INFORMATION SHOWN section start

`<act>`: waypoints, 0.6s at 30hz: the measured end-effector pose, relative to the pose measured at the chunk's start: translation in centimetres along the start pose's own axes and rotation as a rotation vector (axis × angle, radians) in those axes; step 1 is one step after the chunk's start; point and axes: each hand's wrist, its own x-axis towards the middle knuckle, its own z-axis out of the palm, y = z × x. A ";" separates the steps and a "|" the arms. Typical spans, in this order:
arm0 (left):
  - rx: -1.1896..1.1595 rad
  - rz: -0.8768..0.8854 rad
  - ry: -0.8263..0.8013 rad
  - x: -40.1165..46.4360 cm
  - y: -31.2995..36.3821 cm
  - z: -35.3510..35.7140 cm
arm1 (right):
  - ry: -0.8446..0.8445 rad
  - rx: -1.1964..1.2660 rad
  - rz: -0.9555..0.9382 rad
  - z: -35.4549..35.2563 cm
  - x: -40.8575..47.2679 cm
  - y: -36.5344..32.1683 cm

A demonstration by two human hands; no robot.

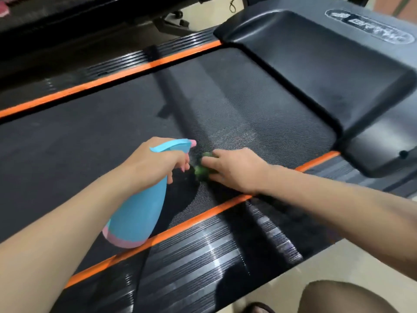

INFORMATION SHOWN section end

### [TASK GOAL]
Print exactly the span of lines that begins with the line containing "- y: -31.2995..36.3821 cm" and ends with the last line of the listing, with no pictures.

### [RESULT FOR THIS TASK]
  - y: -31.2995..36.3821 cm
  - z: -35.3510..35.7140 cm
arm1 (right):
  - ry: -0.8446..0.8445 rad
  - rx: -1.1964..1.2660 rad
  - rz: -0.9555..0.9382 rad
  - z: -35.4549..35.2563 cm
  - x: -40.8575..47.2679 cm
  - y: -36.5344..32.1683 cm

A demonstration by two human hands; no robot.

Nothing more belongs to this answer.